The lines below may contain the word "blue". Please count those that do and give the number alone.

[Opening SUPPLIED DATA section]

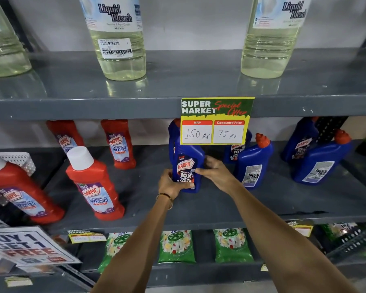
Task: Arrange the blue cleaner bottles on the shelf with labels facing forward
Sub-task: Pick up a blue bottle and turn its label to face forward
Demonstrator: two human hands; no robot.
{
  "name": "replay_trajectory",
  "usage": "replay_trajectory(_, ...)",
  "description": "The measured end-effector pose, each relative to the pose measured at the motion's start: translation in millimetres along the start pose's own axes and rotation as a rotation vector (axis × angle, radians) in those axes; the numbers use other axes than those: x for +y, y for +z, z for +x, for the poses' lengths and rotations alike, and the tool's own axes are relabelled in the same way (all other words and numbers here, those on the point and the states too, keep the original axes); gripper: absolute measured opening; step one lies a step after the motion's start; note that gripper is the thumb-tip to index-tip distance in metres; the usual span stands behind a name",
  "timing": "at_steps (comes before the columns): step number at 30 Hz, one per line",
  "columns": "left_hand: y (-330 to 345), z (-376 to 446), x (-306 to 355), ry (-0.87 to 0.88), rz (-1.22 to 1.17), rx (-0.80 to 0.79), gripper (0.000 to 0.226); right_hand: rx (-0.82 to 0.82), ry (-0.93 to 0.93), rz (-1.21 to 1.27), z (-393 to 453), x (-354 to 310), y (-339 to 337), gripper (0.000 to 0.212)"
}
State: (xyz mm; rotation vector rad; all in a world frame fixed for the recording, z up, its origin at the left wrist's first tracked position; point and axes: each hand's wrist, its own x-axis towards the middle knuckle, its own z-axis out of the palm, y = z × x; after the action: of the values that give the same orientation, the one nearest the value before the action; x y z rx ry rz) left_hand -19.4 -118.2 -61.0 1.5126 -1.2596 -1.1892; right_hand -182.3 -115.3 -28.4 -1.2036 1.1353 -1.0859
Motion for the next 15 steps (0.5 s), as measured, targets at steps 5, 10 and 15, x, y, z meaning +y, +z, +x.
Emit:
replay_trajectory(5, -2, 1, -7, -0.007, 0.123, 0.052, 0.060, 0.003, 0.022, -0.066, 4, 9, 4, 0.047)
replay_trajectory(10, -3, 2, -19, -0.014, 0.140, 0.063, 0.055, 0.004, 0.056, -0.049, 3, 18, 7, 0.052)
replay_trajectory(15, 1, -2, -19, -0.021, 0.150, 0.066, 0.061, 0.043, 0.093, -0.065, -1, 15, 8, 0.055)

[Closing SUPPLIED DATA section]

*SOLUTION FOR THIS EXERCISE*: 2